BRIEF:
All that is wanted is a word-for-word copy of the data from its first line to the line containing "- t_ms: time", both included.

SOURCE MATERIAL:
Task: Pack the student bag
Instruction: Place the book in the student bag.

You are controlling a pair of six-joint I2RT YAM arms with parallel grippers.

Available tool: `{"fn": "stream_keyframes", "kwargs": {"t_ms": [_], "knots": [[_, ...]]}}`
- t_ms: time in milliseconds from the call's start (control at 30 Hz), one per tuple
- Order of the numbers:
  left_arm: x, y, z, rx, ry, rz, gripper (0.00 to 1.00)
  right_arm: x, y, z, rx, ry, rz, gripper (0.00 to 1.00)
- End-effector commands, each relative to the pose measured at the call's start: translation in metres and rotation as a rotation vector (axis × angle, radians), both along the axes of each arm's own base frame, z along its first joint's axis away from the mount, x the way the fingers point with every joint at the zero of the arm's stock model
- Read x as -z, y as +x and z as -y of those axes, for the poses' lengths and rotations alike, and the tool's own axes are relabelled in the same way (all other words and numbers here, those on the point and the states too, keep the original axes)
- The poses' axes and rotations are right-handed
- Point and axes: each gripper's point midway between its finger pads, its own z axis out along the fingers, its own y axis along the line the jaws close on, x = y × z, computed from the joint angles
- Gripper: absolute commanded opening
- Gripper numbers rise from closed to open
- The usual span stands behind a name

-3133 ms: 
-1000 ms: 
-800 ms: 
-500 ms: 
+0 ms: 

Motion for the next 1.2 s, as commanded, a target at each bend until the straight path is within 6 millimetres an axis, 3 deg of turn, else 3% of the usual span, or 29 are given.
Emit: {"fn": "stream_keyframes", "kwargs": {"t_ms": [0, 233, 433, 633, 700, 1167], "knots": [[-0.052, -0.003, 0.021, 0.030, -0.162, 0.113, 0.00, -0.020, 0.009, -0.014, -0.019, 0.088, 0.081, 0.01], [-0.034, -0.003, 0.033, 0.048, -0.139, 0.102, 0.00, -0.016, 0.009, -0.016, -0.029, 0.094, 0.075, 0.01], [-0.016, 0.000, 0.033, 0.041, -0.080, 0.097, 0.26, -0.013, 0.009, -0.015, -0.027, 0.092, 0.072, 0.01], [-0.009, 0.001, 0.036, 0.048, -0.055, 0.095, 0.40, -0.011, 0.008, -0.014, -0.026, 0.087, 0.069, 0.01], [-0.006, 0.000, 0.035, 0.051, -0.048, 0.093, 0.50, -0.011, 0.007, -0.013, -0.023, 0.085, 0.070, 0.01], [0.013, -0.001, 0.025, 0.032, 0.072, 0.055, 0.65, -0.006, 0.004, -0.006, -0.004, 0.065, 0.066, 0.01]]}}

RESPONSE TO THE TASK:
Task: Pack the student bag
Instruction: Place the book in the student bag.

You are controlling a pair of six-joint I2RT YAM arms with parallel grippers.

Available tool: `{"fn": "stream_keyframes", "kwargs": {"t_ms": [_], "knots": [[_, ...]]}}`
- t_ms: time in milliseconds from the call's start (control at 30 Hz), one per tuple

What this exercise needed has been supplied.